:: Task to complete ::
Only the lines below, from the one with "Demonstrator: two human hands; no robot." through the one with "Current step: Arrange", are to be written out, exactly.
----- Source material -----
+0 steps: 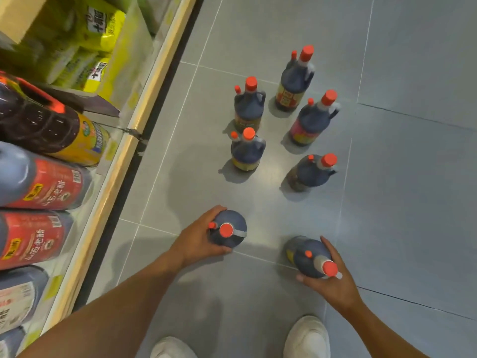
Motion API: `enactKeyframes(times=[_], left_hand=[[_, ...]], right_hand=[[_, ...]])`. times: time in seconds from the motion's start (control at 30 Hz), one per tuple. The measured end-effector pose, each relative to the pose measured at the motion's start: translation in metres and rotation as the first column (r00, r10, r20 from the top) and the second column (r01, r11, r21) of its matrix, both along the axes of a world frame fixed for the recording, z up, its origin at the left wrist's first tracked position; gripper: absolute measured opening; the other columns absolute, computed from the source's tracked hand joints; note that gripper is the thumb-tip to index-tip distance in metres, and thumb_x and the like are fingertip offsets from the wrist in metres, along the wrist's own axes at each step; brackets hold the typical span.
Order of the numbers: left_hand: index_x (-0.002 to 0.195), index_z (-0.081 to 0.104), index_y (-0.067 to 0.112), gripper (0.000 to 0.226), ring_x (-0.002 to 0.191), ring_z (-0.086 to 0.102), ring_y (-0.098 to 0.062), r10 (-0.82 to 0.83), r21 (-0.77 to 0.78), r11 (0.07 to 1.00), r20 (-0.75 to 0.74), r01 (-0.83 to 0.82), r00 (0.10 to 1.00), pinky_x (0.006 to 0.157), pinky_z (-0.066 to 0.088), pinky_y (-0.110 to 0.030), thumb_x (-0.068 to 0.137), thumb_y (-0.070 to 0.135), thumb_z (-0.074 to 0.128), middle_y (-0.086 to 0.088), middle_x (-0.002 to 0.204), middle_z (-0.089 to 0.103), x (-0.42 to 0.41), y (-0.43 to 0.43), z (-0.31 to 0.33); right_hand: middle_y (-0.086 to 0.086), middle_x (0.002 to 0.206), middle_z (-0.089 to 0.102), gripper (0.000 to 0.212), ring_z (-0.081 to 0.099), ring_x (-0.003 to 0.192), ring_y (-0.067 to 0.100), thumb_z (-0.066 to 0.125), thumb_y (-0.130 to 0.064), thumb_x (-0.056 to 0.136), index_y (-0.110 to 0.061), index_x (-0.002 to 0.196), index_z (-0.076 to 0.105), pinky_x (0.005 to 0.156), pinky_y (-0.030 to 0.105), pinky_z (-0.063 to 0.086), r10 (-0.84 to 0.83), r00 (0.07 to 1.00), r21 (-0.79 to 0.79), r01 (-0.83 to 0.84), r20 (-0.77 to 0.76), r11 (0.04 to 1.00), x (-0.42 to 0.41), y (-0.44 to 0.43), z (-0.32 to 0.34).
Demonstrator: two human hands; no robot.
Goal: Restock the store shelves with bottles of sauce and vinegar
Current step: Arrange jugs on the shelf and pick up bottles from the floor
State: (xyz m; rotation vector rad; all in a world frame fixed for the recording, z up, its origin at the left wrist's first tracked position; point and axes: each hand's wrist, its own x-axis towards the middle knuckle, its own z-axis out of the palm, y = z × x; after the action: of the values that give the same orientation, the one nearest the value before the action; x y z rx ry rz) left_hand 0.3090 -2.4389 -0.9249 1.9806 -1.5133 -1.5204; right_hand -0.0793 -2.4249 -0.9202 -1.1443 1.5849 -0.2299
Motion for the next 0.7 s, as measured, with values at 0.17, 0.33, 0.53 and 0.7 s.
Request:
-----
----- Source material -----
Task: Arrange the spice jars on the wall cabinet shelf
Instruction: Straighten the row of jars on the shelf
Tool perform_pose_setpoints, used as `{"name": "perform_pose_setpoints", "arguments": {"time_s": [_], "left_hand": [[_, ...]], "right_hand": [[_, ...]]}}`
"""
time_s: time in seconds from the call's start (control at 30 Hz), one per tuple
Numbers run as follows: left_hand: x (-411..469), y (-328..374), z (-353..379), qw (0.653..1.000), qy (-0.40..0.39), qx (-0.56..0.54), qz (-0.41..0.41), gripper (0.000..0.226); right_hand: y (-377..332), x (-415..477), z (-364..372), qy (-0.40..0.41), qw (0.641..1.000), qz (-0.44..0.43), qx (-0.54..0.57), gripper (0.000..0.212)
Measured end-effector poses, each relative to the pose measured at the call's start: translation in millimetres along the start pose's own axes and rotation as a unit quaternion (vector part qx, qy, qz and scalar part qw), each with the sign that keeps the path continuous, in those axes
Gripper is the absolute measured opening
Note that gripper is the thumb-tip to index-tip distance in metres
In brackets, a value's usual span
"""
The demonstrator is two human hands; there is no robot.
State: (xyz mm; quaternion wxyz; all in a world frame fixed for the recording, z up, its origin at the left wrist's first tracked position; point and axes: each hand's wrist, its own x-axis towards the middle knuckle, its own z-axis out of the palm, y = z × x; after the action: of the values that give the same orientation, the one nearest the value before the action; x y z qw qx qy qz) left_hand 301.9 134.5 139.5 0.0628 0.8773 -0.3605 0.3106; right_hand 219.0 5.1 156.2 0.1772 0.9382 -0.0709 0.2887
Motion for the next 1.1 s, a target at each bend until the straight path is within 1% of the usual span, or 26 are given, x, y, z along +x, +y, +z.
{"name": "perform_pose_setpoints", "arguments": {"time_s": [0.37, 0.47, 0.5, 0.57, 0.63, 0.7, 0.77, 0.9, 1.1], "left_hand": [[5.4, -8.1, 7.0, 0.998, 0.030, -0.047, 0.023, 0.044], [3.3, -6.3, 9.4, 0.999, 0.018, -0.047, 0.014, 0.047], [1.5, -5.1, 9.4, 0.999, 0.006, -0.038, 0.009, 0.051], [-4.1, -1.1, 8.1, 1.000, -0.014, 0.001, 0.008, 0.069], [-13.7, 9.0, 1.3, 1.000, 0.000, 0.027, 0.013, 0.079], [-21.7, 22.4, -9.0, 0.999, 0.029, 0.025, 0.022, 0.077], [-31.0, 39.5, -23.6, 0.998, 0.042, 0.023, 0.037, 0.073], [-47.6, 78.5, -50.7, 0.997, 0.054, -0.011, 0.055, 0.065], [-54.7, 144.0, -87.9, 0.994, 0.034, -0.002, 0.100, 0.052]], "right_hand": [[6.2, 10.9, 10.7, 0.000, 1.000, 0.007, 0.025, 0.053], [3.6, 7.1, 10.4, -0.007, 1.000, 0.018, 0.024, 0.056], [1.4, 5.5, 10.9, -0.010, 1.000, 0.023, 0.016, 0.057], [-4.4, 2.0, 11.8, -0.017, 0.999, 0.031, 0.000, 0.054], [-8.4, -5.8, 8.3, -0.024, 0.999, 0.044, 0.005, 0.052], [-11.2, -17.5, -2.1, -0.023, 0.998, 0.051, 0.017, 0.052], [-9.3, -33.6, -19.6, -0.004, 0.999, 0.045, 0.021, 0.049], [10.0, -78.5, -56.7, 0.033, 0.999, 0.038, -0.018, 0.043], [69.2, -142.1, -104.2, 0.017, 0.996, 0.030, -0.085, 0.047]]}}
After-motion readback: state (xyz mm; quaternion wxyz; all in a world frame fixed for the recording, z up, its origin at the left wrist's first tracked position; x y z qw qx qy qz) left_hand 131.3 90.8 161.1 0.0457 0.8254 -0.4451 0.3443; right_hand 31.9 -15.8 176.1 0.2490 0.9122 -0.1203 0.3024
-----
:: Finished exercise ::
Demonstrator: two human hands; no robot.
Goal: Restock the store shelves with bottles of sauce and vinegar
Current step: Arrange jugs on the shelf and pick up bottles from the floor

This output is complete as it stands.